Un esempio da una pagina aperta a caso: “Io ho roteato verso l’Eroe e ho detto: tu non hai mai adocchiato una cosa tale e quale”.

Divertente per cinque, dieci pagine, ma tanto tanto pesante. Tanto pesante che oltre pagina centonovanta (sono trecentosessantaquattro) non ce l’ho fatta a proseguire.

Foer è l’autore anche di Eccomi, qui recensito

Less (Andrews Sean Greer)

Uno scrittore bravino ma rimasto di media tacca ci fa fare il giro del mondo fra un premio, un’intervista, un incarico per un articolo e altre attività proprie di un intellettuale integrale.

Il viaggio è anche un modo per sfuggire al per lui fatidico compimento dei cinquant’anni senza essere diventato nè ricco nè famoso, e per evitare di essere presente al concomitante, con il compleanno, matrimonio dell’amore della sua vita con un altro.

Molto gradevole, per la parte che riguarda l’Italia suona vero, senza gli stereotipi soliti, e ciò mi ha reso credibili anche le altre ambientazioni.

Sembra che a questi intellettuali integrali riesca quasi ad ogni tappa di instaurare una relazione a perdere: sarà perchè fra omosessuali maschi questo è più facile o più credibile? Me lo sono chiesto, mi sono chiesto che ragione ci fosse di disegnare il protagonista come omosessuale, e mentre me lo chiedevo mi dicevo ma non è che per il fatto che tu (io che scrivo qui) te lo chieda ti fa omo de pregiudizio?

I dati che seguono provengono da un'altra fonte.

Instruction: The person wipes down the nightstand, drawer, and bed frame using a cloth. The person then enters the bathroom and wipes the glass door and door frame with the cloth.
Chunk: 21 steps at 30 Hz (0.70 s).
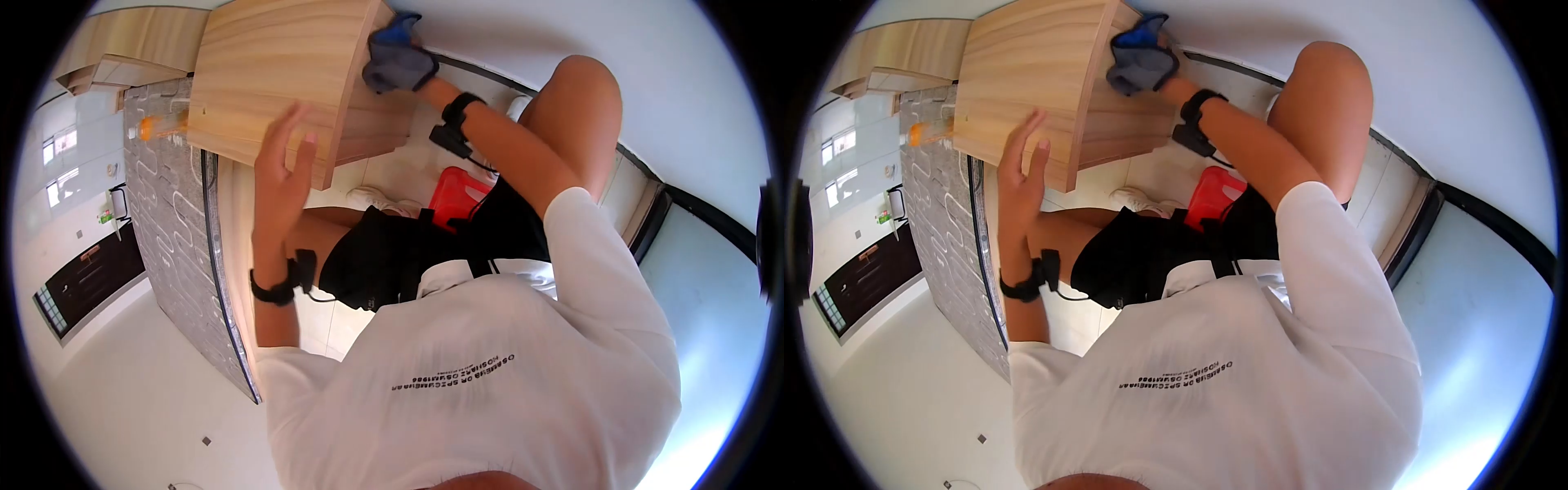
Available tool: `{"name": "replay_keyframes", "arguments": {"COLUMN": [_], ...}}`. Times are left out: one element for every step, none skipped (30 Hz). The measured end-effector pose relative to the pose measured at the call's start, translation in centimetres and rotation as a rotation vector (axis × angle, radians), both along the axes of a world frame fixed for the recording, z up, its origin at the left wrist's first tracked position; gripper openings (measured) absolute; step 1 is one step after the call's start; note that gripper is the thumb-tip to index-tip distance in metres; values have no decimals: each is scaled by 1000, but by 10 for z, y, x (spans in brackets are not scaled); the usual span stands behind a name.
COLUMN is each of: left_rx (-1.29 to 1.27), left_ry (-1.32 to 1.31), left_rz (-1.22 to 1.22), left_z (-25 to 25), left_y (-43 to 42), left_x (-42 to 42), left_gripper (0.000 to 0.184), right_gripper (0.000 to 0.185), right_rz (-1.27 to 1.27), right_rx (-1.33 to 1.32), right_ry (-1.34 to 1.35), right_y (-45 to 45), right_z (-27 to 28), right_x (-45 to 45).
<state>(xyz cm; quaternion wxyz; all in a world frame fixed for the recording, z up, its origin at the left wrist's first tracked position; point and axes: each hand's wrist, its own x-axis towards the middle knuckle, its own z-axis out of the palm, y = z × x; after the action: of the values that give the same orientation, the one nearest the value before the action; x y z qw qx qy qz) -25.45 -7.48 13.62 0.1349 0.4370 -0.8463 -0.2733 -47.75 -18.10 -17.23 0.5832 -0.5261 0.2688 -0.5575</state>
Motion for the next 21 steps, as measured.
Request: {"name": "replay_keyframes", "arguments": {"left_rx": [-2, -9, -16, -18, -48, -78, -71, -82, -89, -84, -90, -90, -88, -86, -81, -78, -76, -75, -76, -60, -53], "left_ry": [-5, -100, -196, -201, -391, -579, -580, -562, -536, -535, -545, -559, -561, -556, -551, -551, -559, -566, -566, -566, -566], "left_rz": [5, 14, 18, 12, 35, 53, 48, 43, 33, 32, 42, 51, 54, 50, 55, 56, 51, 49, 53, 45, 40], "left_z": [-11, -27, -37, -40, -45, -50, -54, -56, -61, -62, -62, -62, -62, -61, -61, -60, -58, -57, -56, -55, -53], "left_y": [-10, -18, -23, -20, -13, -11, -11, -10, -12, -13, -12, -12, -13, -12, -12, -12, -12, -11, -12, -10, -12], "left_x": [7, 15, 19, 15, 6, -1, -1, 2, 0, -1, -1, 0, 0, -1, -2, -3, -4, -5, -6, -6, -6], "left_gripper": [45, 57, 69, 69, 82, 96, 96, 100, 104, 104, 104, 104, 104, 103, 103, 103, 104, 104, 104, 106, 107], "right_gripper": [28, 25, 23, 22, 22, 14, 15, 15, 16, 22, 22, 27, 34, 36, 37, 38, 38, 36, 35, 34, 34], "right_rz": [-21, -46, -27, -12, -20, -99, -161, -161, -319, -434, -433, -254, -75, -188, -315, -449, -449, -402, -357, -313, -197], "right_rx": [36, 71, 46, 24, 29, 647, 1217, 1218, 742, 219, 220, 310, 390, 290, 198, 122, 123, 144, 165, 189, -65], "right_ry": [442, 882, 855, 827, 823, 335, -205, -204, 313, 786, 785, 633, 478, 594, 723, 852, 852, 872, 890, 909, 1373], "right_y": [29, 45, 47, 48, 60, 82, 96, 90, 78, 63, 54, 49, 35, 12, -11, -34, -31, -25, -16, -3, 27], "right_z": [34, 55, 30, 5, 22, 57, 77, 63, 31, 9, -1, -15, -27, -72, -117, -162, -160, -145, -124, -98, -41], "right_x": [13, 20, 33, 46, 52, 61, 67, 71, 69, 65, 54, 40, 28, 34, 41, 47, 44, 35, 26, 21, 29]}}
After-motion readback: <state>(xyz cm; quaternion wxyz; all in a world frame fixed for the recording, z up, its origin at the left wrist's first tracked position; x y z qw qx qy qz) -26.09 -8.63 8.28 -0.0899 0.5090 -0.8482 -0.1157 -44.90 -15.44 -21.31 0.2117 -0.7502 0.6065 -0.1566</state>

Francamente non mi ci riconoscerei. Mi rinforzo però nella convinzione, che se qualcuno mi leggesse mi farebbe etichettare come politicamente scorrettissimo, che omosessuali ed ebrei (qui non c’entrano ma vale in generale per letteratura e cinema) siano sovrarappresentati rispetto alla effettiva presenza nel mondo. È solo un’impressione, non dispongo di dati, e se mi chiedo da dove mi venga questa impressione devo rispondere che mi viene dalla mia – forse troppo banale – esperienza di vita.

“Storia di un matrimonio” era più profondo, qui si è più divertito, e questo è un bene perchè mi sono divertito anche io.

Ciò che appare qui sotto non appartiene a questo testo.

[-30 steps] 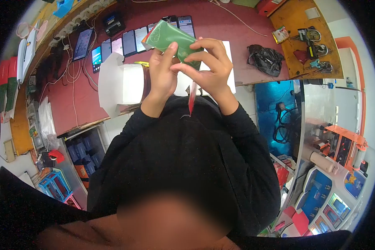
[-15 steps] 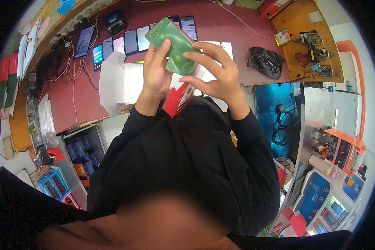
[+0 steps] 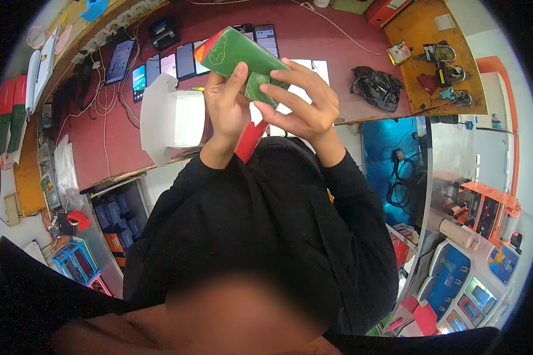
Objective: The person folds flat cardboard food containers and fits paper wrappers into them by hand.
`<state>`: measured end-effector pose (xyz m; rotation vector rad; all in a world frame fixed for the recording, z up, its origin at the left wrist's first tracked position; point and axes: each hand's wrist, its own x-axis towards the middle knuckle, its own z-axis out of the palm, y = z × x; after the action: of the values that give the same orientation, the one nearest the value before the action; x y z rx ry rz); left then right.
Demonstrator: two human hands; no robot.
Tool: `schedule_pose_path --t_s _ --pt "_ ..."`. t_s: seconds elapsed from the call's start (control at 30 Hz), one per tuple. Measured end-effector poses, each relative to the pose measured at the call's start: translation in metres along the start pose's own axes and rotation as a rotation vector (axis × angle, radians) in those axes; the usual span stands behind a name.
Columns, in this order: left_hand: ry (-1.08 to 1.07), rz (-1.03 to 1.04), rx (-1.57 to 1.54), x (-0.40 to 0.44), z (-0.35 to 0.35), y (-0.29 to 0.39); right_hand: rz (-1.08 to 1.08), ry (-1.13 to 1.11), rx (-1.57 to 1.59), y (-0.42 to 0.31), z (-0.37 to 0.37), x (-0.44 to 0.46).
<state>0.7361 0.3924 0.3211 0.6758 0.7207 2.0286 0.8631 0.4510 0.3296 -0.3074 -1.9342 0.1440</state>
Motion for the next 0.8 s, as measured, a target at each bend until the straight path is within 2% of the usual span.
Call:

Non ci sono solo le arance (Janette Winterson)

Una ragazza adottata, con una madre fanatica religiosa che l’ha destinata a fare la missionaria, e la scoperta di amare le donne.

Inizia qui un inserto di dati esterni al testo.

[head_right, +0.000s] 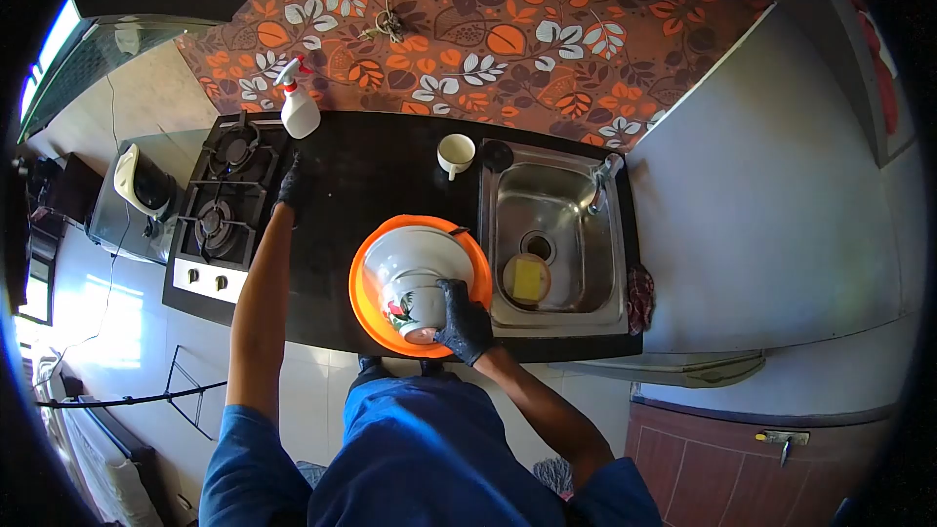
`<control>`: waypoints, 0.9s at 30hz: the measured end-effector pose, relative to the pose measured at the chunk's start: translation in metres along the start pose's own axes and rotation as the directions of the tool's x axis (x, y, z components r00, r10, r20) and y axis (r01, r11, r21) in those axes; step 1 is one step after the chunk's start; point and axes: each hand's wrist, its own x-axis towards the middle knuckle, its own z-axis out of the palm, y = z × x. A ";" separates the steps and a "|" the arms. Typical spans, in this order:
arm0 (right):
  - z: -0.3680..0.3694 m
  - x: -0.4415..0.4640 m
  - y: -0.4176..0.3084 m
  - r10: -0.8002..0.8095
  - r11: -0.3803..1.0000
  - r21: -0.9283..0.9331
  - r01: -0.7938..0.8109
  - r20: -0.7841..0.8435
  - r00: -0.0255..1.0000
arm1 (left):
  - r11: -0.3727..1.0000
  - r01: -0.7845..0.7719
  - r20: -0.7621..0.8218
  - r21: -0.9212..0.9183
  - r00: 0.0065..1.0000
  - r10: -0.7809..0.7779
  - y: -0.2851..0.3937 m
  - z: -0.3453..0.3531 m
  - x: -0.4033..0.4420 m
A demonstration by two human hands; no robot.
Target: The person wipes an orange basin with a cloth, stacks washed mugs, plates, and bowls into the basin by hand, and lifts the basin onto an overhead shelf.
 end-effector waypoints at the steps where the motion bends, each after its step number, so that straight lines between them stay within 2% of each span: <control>1: 0.000 0.000 0.000 0.014 1.000 0.008 -0.014 -0.006 1.000 | 0.999 0.018 0.022 -0.031 1.000 -0.017 0.012 0.000 -0.013; 4: 0.000 -0.002 0.003 -0.052 0.999 -0.009 0.052 -0.049 0.997 | 0.961 0.201 0.160 -0.193 0.972 -0.171 0.019 0.013 -0.033; 5: 0.000 -0.001 0.005 -0.090 0.996 -0.020 0.089 -0.069 0.994 | 0.958 0.126 0.089 -0.257 0.990 -0.106 0.059 0.009 -0.071; 7: 0.000 0.000 0.006 -0.131 0.991 -0.031 0.128 -0.092 0.987 | 0.973 0.013 -0.002 -0.231 1.000 -0.014 0.066 0.017 -0.104; 9: -0.002 0.001 0.007 -0.141 0.990 -0.037 0.137 -0.140 0.980 | 0.972 -0.234 -0.068 0.031 0.969 0.236 0.078 0.027 -0.135; 11: -0.001 -0.001 0.009 -0.146 0.989 -0.039 0.142 -0.183 0.972 | 0.937 -0.226 0.078 0.267 0.974 0.213 0.086 0.026 -0.160; 13: -0.008 0.001 0.014 -0.124 0.992 -0.008 0.126 -0.237 0.963 | 0.869 -0.332 -0.061 0.366 0.924 0.378 0.045 0.042 -0.179; 14: -0.014 0.003 0.018 -0.101 0.993 0.023 0.113 -0.288 0.952 | 0.869 -0.332 -0.063 0.367 0.923 0.379 0.049 0.041 -0.193; 16: -0.025 0.004 0.027 -0.051 0.992 0.089 0.092 -0.384 0.922 | 0.939 -0.268 -0.160 0.215 0.939 0.304 0.063 0.042 -0.222; 19: -0.020 0.009 0.073 0.036 0.989 0.147 0.027 -0.409 0.912 | 0.954 -0.195 -0.237 0.226 0.939 0.248 0.068 0.055 -0.257; 21: -0.013 0.013 0.098 0.127 0.978 0.204 -0.040 -0.429 0.894 | 0.998 -0.029 -0.318 0.063 0.947 0.047 0.066 0.066 -0.275; 22: -0.011 0.012 0.102 0.124 0.978 0.205 -0.038 -0.427 0.896 | 0.998 -0.026 -0.321 0.064 0.946 0.045 0.070 0.071 -0.285; 24: -0.006 0.008 0.106 0.233 0.930 0.341 -0.135 -0.266 0.935 | 0.982 0.067 -0.306 -0.177 0.944 -0.119 0.085 0.081 -0.307; 26: -0.002 0.006 0.108 0.318 0.857 0.451 -0.248 -0.084 0.945 | 0.901 0.155 -0.256 -0.406 0.927 -0.274 0.094 0.086 -0.319; 27: 0.000 0.008 0.110 0.313 0.858 0.451 -0.246 -0.079 0.947 | 0.855 0.181 -0.246 -0.487 0.911 -0.332 0.096 0.091 -0.321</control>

Lo scandalo, l’esorcismo, la scelta dell’autonomia, la ripresa di contatto con un mondo immutato.

Scritto – ho letto solo dopo che si tratta in gran parte di un’autobiografia, se no probabilmente non lo avrei scelto – senza rancore, con qualche arguzia. Non il capolavoro di cui da qualche parte avevo letto: a distanza di poco tempo ne ricordo poco, e questo per me è uno dei criteri per misurare se non il valore di un romanzo, certamente l’effetto che ha avuto su di me.

L’estensione ignota dei miei bisogni mi spaventa. Non so quanto grandi siano o quanto alti, so solo che non vengono soddisfatti

Più lontano ancora (Jonathan Franzen)

Una raccolta di articoli, riflessioni, presentazioni.

Una miniera di indicazioni di libri da leggere. O da non leggere.

Le pagine dedicate all’amico David Foster Wallace restituiscono la grandezza dello scrittore e la sua pochezza umana senza che l’amicizia vacilli.

“La narrativa autobiografica” è uno dei testi più interessanti e veri che ho letto sullo scrivere, da parte di chi scrive. Ecco le quattro domande – “il prezzo che dobbiamo pagare per il piacere di apparire in pubblico” – antipatiche alle quali tocca rispondere:

1. Da quali autori ti senti influenzato?
2. In quale momento della giornata lavori, e come scrivi?
3. Succede anche a te che i personaggi prendano il sopravvento e ti dicano cosa fare?
4. La tua narrativa è autobiografica?

Una chicca a caso: “L’homo sapiens è l’animale che vuole credere, a dispetto della dura legge naturale, che gli altri animali facciano parte della sua famiglia. Potrei presentare ottimi argomenti etici a favore della nostra responsabilità verso le altre specie, eppure a volte mi chiedo se, fondamentalmente, la mia preoccupazione per la biodiversità e il benessere degli animali non sia una specie di regressione alla mia cameretta di bambino e alla sua comunictà di pupazzi di peliche: un sogno di coccole e armonia fra le specie.”